→ BRIEF: The exercise asks for every line of the data to be reproduced exactly.

→ SOURCE MATERIAL:
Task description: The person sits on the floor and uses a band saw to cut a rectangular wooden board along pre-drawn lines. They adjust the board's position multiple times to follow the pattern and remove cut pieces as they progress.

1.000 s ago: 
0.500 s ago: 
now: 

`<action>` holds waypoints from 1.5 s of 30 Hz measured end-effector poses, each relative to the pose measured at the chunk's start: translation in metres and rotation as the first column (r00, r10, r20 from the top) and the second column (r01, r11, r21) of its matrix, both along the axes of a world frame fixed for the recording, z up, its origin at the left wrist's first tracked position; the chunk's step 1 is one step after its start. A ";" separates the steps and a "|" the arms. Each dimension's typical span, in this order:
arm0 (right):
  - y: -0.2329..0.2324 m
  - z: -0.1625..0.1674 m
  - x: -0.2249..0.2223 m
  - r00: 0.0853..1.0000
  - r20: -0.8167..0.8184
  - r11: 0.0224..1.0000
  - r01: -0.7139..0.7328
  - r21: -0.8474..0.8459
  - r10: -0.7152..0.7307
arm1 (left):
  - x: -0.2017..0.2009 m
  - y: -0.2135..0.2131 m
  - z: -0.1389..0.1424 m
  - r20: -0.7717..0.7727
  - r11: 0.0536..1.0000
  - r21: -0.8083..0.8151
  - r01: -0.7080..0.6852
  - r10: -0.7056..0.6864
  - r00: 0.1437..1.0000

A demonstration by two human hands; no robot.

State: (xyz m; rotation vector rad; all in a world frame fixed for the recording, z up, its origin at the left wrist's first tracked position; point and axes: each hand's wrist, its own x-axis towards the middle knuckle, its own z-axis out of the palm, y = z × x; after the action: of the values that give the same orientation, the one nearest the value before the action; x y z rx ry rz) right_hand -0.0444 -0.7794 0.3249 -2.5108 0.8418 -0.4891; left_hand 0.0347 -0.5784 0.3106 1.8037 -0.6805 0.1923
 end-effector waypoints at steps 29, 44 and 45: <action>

→ OUTPUT BELOW:
Task description: The person sits on the floor and uses a band saw to cut a rectangular wooden board along pre-drawn lines. They adjust the board's position multiple times to follow the pattern and remove cut pieces as they progress.

1.000 s ago: 
0.500 s ago: 
now: 

`<action>` holds waypoints from 1.5 s of 30 Hz measured end-effector poses, each relative to the pose measured at the chunk's start: translation in metres and rotation as the first column (r00, r10, r20 from the top) and the second column (r01, r11, r21) of its matrix, both along the axes of a world frame fixed for the recording, z up, its origin at the left wrist's first tracked position; the chunk's step 1 is one step after its start. A ";" separates the steps and a "|" the arms. Each dimension's typical span, in this order:
arm0 (right):
  - y: -0.2329..0.2324 m
  - z: -0.1625..0.1674 m
  - x: -0.2249..0.2223 m
  - r00: 0.0853..1.0000
  - r20: -0.8167..0.8184
  - r11: 0.0224..1.0000
  - r01: -0.7139..0.7328
  - r21: -0.8474..0.8459
  - r10: -0.7152..0.7307
arm1 (left):
  - x: -0.2017..0.2009 m
  - y: -0.2135..0.2131 m
  - z: -0.1389..0.1424 m
  - r20: -0.7717..0.7727
  - r11: 0.0536..1.0000
  - r21: -0.8083..0.8151
  - r01: -0.7080..0.6852
  - r10: -0.7056..0.6864
  - r00: 0.1437..1.0000

A demonstration by two human hands; no robot.

State: (xyz m; rotation vector rad; all in a world frame fixed for the recording, z up, its origin at the left wrist's first tracked position; point and axes: each hand's wrist, its own x-axis towards the middle knuckle, its own z-axis out of the palm, y = z × x; after the action: of the values that give the same orientation, the one nearest the value before the action; x y z rx ry rz) right_hand -0.0444 -0.7794 0.3249 -2.5108 0.8418 -0.4891; left_hand 0.0347 -0.5784 0.3106 1.8037 -0.6805 0.1923
 end-effector waypoints at steps 29, 44 and 45: <action>

Nothing further is needed to complete this exercise.